> [TASK TO COMPLETE]
Lines to restate from the data below: from the one containing "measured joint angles" to the one containing "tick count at", both included. Give them again exactly, and only them.

> [ENTRIES PROVIDED]
Start of Block

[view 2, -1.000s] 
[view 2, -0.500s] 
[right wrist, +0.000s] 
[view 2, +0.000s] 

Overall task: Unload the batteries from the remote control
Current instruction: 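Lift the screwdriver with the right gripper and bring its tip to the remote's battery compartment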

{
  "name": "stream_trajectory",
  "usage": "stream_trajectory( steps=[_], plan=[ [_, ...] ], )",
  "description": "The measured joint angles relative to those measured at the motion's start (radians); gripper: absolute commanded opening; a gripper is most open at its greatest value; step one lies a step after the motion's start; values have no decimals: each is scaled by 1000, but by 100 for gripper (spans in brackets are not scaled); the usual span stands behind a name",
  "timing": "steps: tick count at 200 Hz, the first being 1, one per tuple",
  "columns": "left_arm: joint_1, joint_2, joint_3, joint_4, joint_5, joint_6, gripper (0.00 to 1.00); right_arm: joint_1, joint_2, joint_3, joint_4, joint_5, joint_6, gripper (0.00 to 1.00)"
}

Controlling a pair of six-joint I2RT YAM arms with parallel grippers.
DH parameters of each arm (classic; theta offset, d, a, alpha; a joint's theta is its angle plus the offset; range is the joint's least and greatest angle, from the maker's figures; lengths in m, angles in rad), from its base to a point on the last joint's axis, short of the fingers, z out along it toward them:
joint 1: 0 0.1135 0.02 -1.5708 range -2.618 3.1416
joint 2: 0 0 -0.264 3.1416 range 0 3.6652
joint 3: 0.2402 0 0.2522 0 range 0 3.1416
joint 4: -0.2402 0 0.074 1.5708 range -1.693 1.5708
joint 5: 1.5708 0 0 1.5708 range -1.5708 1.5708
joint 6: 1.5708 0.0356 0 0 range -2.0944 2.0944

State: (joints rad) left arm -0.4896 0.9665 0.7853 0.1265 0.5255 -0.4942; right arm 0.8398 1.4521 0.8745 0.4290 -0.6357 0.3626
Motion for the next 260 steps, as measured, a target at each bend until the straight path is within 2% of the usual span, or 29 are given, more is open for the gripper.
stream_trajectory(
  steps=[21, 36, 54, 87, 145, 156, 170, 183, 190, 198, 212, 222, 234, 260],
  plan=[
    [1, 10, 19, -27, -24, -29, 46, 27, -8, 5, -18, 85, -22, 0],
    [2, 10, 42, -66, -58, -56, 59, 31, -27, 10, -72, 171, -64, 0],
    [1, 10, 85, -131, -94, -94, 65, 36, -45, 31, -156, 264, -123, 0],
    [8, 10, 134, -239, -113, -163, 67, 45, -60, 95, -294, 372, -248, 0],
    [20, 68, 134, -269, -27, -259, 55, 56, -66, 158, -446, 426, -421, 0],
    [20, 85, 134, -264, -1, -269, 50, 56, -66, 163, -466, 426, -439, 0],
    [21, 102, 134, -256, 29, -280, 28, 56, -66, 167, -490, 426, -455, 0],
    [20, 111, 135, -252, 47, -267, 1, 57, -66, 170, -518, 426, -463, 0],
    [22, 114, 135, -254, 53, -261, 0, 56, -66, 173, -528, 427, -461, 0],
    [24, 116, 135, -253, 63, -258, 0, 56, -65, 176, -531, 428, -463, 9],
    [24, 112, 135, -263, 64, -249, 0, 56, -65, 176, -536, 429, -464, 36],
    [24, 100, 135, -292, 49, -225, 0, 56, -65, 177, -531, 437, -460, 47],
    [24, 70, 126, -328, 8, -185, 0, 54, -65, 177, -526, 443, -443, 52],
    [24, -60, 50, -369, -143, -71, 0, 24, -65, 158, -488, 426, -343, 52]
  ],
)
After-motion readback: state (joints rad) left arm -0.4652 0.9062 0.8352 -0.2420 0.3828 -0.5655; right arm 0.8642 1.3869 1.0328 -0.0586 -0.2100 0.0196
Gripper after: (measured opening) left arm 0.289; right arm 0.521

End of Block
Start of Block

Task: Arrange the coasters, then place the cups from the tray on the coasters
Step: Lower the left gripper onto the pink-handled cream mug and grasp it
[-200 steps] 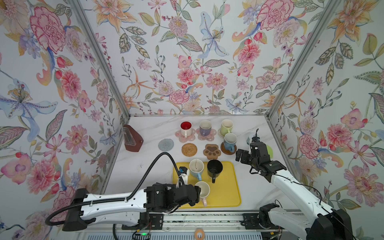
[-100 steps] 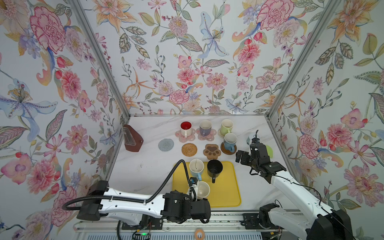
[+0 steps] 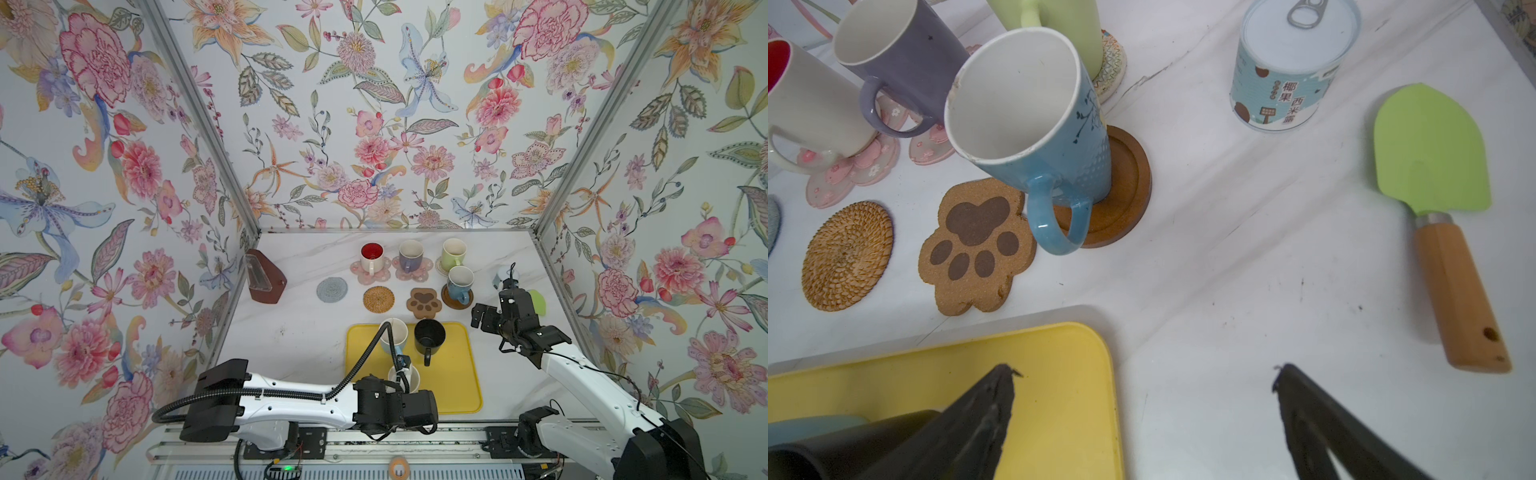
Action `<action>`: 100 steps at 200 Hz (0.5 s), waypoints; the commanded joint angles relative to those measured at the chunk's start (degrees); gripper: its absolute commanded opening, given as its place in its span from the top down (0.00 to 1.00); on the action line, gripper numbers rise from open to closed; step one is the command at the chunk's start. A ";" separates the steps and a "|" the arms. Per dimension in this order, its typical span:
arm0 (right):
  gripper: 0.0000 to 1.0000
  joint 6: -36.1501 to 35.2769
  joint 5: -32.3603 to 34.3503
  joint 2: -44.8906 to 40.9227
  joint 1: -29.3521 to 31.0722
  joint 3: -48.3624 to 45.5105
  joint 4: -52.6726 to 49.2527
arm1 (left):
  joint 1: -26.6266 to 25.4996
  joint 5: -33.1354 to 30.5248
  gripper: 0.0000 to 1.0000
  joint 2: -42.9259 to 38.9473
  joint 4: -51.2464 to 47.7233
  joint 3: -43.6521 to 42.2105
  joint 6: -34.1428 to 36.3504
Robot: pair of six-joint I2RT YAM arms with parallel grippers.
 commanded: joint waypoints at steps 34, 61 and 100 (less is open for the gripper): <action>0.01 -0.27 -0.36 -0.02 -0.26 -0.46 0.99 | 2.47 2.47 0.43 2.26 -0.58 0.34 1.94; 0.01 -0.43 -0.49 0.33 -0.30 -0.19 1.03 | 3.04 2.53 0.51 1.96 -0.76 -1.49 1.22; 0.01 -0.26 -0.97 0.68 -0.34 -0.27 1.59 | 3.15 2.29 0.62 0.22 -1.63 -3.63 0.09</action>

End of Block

> [YOUR SOLUTION]
  "description": "The measured joint angles relative to those measured at the motion's start (radians); gripper: absolute commanded opening; a gripper is most open at its greatest value; step one lies a step after the motion's start; values have no decimals: each is scaled by 1000, but by 100 for gripper (spans in brackets are not scaled); the usual span stands behind a name",
  "timing": "steps: tick count at 200 Hz, the first being 1, one per tuple",

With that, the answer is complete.